Performance simulation of a Stirling cryocooler using CFD

Abstract

Small Stirling cryocoolers, with refrigeration capacities in the range of 0.5W to 5W, at cooling temperatures as low as 60K have found their way into the fields of aerospace, medical and energy. The present work is aimed at performance simulation of a gamma type, split-Stirling cryocooler using CFD. Simulation of the reciprocating flow inside a 2-D model of the cryocooler has been accomplished using the dynamic mesh technique in ANSYS Fluent. For this purpose, two separate User-Defined Functions (UDFs) have been compiled for the movement of piston and displacer. In order to operate the cryocooler based on the Stirling cycle an appropriate phase difference has been maintained between the piston and displacer movement. Linearly elastic solid model of the dynamic mesh technique has been adopted for mesh motion inside the displacer.

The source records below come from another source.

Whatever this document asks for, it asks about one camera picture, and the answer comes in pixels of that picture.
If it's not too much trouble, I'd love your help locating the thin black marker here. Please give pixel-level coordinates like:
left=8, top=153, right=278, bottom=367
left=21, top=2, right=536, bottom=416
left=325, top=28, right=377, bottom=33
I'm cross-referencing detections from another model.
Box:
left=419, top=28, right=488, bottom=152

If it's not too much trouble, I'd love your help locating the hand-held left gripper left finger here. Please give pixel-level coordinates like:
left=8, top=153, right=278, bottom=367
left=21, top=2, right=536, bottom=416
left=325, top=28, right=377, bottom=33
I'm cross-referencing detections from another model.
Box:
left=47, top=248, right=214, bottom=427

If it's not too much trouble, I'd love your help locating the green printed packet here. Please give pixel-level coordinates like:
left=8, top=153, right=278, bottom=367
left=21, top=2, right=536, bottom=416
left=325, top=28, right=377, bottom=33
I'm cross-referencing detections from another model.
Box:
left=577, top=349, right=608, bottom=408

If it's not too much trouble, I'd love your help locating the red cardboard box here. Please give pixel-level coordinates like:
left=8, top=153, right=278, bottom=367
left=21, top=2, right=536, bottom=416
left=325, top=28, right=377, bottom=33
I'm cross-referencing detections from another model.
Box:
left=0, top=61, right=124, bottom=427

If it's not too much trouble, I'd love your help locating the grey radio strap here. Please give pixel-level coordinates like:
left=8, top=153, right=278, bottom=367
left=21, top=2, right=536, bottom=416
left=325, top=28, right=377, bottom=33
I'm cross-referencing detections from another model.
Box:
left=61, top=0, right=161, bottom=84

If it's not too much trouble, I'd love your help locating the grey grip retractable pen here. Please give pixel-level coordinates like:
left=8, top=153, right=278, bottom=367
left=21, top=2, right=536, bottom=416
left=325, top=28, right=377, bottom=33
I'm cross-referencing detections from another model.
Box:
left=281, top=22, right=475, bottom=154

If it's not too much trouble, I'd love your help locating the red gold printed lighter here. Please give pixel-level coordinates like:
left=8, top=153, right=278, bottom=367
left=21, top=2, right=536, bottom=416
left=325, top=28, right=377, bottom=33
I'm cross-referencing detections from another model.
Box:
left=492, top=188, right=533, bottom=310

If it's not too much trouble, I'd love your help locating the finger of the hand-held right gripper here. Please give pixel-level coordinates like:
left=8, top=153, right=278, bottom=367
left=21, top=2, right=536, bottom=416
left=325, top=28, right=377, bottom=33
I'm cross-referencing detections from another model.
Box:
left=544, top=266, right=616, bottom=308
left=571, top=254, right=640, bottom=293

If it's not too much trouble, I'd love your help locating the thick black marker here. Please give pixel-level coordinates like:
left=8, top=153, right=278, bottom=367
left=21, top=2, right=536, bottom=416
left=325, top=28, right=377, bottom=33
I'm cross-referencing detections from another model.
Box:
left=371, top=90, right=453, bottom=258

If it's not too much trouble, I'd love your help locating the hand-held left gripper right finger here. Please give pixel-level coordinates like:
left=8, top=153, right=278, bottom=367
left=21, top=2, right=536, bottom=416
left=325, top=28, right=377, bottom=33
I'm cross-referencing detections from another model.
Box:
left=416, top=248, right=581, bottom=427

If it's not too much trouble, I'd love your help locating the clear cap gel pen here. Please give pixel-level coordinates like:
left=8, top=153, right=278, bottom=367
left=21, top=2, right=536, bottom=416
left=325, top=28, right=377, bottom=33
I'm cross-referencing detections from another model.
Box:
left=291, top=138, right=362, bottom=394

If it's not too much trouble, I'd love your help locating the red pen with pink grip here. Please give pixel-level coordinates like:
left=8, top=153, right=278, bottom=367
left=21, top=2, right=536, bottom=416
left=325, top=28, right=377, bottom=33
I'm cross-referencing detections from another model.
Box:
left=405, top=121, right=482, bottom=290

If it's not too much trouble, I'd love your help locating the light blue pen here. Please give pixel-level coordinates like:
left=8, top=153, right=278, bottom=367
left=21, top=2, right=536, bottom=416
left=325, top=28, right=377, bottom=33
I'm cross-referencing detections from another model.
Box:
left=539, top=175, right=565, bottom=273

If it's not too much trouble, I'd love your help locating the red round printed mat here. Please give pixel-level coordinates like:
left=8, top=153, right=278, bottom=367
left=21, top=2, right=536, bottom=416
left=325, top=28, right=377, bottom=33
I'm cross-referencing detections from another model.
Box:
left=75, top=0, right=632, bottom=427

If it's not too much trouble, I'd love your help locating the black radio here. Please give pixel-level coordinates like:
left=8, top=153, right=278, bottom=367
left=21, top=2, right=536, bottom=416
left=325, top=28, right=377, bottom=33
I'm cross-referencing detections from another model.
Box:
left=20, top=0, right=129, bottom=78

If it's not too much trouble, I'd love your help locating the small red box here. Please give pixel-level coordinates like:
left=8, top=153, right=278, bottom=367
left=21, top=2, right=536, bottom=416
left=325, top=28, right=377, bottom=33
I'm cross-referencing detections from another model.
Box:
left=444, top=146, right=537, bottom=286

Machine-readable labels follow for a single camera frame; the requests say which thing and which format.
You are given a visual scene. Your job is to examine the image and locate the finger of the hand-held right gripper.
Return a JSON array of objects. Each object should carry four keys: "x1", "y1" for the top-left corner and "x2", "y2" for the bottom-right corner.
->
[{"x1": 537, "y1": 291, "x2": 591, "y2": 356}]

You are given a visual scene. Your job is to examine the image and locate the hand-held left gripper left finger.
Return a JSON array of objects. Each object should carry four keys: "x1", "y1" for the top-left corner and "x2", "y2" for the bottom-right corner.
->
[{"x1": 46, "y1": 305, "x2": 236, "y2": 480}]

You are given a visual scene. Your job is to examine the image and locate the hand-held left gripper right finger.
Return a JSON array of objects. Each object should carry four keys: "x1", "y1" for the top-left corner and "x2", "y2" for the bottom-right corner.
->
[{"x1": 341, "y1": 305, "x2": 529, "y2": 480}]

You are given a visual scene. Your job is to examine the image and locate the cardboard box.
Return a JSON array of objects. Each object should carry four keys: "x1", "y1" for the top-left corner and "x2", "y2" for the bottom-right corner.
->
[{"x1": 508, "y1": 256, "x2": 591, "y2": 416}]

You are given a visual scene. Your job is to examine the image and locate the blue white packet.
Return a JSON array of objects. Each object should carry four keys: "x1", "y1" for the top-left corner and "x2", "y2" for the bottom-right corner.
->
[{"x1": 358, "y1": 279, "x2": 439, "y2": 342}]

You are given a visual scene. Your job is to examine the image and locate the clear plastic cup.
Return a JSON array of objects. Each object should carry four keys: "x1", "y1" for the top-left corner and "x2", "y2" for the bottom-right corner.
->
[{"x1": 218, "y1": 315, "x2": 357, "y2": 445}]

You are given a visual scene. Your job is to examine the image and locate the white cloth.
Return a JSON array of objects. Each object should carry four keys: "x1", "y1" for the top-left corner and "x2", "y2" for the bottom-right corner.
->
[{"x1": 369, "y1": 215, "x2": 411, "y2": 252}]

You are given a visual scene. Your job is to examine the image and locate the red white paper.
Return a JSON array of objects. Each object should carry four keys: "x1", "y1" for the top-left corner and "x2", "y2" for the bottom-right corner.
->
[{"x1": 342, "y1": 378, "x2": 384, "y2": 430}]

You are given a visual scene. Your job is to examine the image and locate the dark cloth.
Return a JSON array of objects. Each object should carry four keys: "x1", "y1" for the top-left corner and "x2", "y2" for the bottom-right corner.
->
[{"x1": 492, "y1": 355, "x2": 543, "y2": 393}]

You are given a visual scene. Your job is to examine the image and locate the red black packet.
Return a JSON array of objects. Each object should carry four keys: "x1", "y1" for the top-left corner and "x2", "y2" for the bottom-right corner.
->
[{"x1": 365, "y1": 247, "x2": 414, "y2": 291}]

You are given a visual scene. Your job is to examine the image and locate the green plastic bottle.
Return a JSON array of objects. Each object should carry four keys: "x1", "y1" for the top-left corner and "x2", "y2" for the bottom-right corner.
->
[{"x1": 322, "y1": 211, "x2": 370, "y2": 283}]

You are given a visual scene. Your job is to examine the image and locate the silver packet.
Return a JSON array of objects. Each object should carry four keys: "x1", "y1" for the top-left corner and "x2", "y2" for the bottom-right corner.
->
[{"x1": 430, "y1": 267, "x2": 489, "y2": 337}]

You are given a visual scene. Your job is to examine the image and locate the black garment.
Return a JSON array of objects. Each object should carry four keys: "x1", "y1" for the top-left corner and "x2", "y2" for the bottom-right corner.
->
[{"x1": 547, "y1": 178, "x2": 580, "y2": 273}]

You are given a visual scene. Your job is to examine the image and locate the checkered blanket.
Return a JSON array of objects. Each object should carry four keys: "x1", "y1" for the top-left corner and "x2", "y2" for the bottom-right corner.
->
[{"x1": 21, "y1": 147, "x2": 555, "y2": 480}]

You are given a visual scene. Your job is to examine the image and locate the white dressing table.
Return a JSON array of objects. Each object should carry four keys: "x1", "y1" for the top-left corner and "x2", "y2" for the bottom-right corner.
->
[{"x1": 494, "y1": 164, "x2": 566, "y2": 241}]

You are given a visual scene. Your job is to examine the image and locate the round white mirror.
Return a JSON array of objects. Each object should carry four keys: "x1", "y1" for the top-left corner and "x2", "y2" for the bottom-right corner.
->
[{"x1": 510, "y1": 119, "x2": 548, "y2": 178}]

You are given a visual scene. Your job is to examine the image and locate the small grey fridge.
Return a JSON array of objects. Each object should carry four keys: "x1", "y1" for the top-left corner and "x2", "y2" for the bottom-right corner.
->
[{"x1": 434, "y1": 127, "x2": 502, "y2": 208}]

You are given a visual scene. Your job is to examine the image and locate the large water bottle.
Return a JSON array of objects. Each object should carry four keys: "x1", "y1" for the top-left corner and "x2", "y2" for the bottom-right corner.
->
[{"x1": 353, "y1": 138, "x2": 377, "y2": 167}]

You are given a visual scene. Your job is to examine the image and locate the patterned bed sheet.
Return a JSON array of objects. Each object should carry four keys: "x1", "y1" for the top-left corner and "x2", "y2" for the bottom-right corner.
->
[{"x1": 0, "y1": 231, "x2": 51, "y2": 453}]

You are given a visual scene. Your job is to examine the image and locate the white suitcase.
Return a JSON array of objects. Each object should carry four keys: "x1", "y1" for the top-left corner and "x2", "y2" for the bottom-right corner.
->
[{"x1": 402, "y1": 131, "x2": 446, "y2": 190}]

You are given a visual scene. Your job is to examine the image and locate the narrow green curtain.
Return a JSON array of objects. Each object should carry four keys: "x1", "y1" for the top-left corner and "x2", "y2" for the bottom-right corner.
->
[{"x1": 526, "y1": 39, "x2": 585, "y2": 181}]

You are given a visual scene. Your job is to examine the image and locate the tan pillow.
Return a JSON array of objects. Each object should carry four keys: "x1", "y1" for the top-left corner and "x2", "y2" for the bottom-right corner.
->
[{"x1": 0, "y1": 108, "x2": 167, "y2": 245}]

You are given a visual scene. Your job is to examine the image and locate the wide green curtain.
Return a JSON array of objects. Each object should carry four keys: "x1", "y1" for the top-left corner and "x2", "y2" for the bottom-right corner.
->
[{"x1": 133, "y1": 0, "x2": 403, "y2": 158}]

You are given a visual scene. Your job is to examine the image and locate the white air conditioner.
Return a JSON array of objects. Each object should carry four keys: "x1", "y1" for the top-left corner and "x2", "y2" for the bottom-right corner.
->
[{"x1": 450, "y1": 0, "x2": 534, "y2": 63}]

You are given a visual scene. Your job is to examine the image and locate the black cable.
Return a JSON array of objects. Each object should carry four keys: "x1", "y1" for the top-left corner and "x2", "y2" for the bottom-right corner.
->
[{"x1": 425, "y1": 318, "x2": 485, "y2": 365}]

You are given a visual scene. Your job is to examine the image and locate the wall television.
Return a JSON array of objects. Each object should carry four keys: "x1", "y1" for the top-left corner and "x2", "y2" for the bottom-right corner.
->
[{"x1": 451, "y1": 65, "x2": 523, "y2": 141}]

This model is time intensive but proves to be appropriate for cyclic simulations. The mesh inside the working spaces is compressed and expanded proportionally avoiding the negative volume error that is often encountered in moving mesh problems. Temperature-dependent properties of the working fluid and matrix material have been incorporated by using appropriate coefficients of polynomial functions as a function of temperature. Area weighted temperature and pressure inside the compression and expansion spaces have been reported for the ANSYS Fluent simulations. It is shown that the modelled cryocooler can achieve a refrigeration temperature of 60K with a heat load of 0.75W. The results thus obtained have been compared with the experimental result and found to be in close conformance. The methodology adopted in the current work can be utilized to simulate the performance of a cryocooler and can be helpful in finding the optimum values of its operational parameters.